En aquellos años Italia estaba devastada por los estragos que había dejado la guerra; había poco trabajo y era muy difícil conseguir uno para mantener una familia compuesta por una mamá viuda y cinco hermanos.
Era necesario encontrar una solución y fue entonces que decidió viajar a la Argentina con el sólo propósito de trabajar para ayudar a su familia, y sólo tenía 25 años……………
De Argentina conocía muy pocas cosas. Sabía que era un país lejano donde se hablaba un idioma diferente, pero llegó con la esperanza de ser bien recibido. Y así fue. El nuevo país lo recibió con los brazos abiertos y se convirtió en su segunda tierra.
De todos modos el futuro aún era incierto. ¿Encontraría aquí la solución que tanto anhelaba?
Sólo sabía lo que había dejado en su tierra; su familia, sus costumbres y sus montañas. Del recuerdo de sus montañas jamás se pudo separar, como tampoco del recuerdo de los años vividos en el Castillo de Pergine donde su papá trabajó durante 16 años.
Comenzó a trabajar como albañil y con mucho sacrificio, posteriormente, consiguió hacerlo en forma independiente.
En 1951 conoció a mi mamá, Esther Raccuglia, con quien, luego de un breve noviazgo se casó (el 26 de julio de l952).
Después llegaron los hijos…………Mi hermano Ángel en l953, y yo, Cristina en 1958.
Así sin proponérselo de antemano, formó su propia familia y echó raíces.
Los primeros años fueron duros, pero con mucho sacrificio y trabajo ambos construyeron nuestra casa y nos brindaron una vida modesta y sencilla sin que jamás nos faltara nada ni material ni afectivo.
La primera vez que mi papá volvió a Italia, junto a mi mamá, ya habían pasado 17 años.
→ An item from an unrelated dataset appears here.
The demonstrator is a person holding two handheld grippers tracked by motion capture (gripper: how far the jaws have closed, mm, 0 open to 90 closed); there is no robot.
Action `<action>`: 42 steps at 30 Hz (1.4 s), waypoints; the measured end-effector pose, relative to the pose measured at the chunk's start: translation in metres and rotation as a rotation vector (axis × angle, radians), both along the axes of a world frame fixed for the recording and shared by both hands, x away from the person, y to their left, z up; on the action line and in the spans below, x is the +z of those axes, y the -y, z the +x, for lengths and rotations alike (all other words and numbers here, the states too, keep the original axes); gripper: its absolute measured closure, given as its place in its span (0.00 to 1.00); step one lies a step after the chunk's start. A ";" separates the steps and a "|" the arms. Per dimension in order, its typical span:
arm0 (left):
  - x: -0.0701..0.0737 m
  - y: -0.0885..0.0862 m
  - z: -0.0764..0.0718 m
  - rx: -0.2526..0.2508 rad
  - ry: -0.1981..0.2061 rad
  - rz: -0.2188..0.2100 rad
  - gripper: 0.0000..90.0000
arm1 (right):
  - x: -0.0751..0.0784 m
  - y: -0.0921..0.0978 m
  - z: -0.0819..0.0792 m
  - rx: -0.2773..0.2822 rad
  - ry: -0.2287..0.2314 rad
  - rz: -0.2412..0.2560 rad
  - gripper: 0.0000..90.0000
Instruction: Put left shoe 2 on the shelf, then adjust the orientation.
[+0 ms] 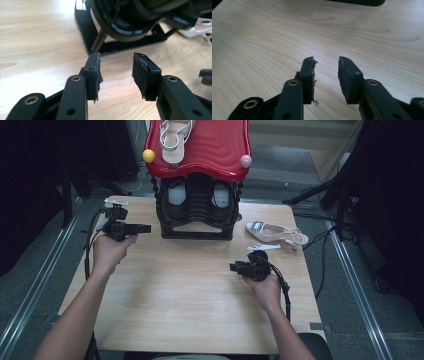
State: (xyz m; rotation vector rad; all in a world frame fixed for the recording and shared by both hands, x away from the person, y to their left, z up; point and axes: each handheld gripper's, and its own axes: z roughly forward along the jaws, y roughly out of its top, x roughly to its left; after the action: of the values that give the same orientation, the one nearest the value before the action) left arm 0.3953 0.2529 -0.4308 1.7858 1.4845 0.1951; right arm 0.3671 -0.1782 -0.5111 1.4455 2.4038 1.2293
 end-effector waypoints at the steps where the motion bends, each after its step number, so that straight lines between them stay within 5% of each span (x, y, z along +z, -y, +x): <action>1: -0.002 0.000 -0.002 0.000 -0.002 0.001 0.64 | 0.000 0.000 0.000 0.000 -0.001 -0.003 0.77; 15: -0.028 0.004 -0.021 -0.003 -0.018 0.022 0.62 | -0.002 0.009 0.006 -0.021 -0.011 -0.022 0.85; 21: -0.037 0.002 -0.025 -0.005 -0.024 -0.023 0.58 | -0.001 0.012 0.009 -0.034 -0.023 -0.008 0.92; 42: -0.052 0.017 -0.034 -0.063 -0.039 -0.007 0.52 | 0.017 0.044 0.028 -0.090 -0.039 0.003 1.00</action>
State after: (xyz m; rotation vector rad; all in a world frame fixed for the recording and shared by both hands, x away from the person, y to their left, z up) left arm 0.3610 0.2361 -0.4826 1.8371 1.4516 0.1239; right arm 0.3948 -0.2223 -0.4938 1.5743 2.3332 1.1967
Sintió que nada le pertenecía. Italia no era la misma, se sentía como un extranjero en su propia tierra y solo el recuerdo de su niñez y adolescencia, vividos entre las montañas en Pergine y Egna, quedaron grabados en su memoria.
Después hubo otros viajes y pudo revivir la alegría del reencuentro con su mamá, sus hermanos y amigos (y las tristezas de las despedidas).
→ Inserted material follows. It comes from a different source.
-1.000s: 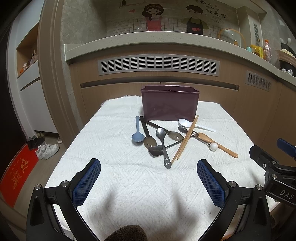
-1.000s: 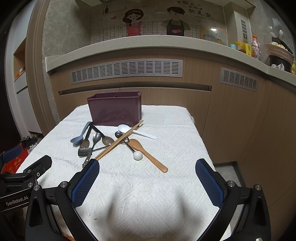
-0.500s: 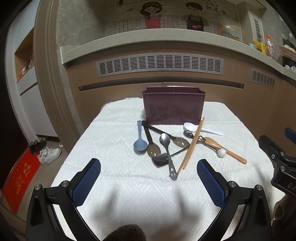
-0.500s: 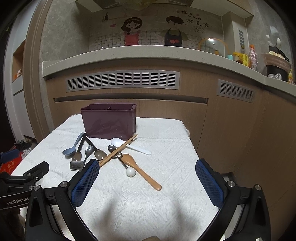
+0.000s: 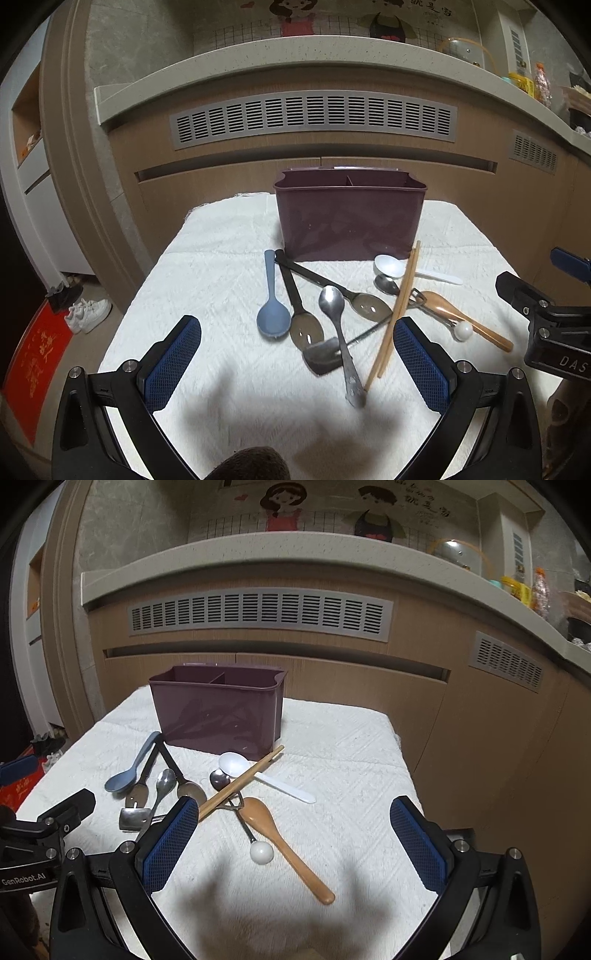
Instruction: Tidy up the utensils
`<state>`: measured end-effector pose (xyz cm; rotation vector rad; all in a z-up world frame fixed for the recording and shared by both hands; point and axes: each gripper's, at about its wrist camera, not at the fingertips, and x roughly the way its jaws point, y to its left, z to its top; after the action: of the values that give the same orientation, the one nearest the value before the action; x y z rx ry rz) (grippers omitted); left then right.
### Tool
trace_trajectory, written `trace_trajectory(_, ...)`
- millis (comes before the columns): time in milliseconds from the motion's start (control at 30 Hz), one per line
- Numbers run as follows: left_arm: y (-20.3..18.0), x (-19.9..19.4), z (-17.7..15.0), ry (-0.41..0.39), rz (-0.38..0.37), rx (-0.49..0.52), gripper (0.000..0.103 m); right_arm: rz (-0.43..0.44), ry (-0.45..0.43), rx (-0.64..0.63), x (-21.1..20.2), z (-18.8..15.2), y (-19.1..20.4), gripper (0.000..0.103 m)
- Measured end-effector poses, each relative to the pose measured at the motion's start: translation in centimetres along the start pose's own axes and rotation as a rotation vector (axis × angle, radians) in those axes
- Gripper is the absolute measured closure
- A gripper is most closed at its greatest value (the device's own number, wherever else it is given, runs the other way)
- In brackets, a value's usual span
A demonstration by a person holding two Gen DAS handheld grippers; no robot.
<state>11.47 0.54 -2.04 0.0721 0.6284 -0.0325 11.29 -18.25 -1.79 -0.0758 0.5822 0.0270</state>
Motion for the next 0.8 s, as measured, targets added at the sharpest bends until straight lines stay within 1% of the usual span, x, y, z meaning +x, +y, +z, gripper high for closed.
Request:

Así pasaron los años………Nosotros, sus hijos, crecimos, estudiamos, nos casamos y los convertimos en abuelos en cinco oportunidades (con Griselda, Gabriela, Laura, Santiago y Federico). Siempre nos acompañaron. En los momentos difíciles nos apuntalaron y en los felices compartieron nuestras alegrías.
En 2005, mientras el Circulo Trentino de Buenos Aires festejaba un nuevo aniversario, mi papá le contó su historia a la periodista trentina Alessandra Centurelli. El último párrafo de ese relato decía:”Si me preguntasen donde quisiera ser sepultado, pediría que fuera allá, en mi Pergine”.
Cuando le pregunté si ese era realmente su deseo me dijo que sólo era una ilusión y comenzó a llorar. Inmediatamente nosotros, su familia, comprendimos que no se trataba solamente de una mera ilusión.
Pasó sus últimos años de vida inmerso en sus recuerdos, leyendo todo lo que encontraba de Trento, sus montañas y su Castillo, tratando de armar el árbol genealógico de nuestra familia.
Falleció a los 84 años el 27 de junio de 2009.
A partir de ese momento su “ilusión” se convirtió para nosotros en una obligación moral y sobre todo en una demostración de amor, por el ejemplo de vida que nos dejó en todos y cada uno.
Con la ayuda desinteresada de las personas que componen el Circulo Trentino de Buenos Aires y la amorosa contención afectiva de familiares y amigos conseguimos superar los engorrosos trámites y convertir esa “ilusión” en una realidad.
A partir del 14 de setiembre de 2010 mi papá descansa entre sus montañas, frente a la Iglesia de Pergine, donde recibió su primera comunión y a los pies de la montaña desde donde se puede ver el imponente Castillo.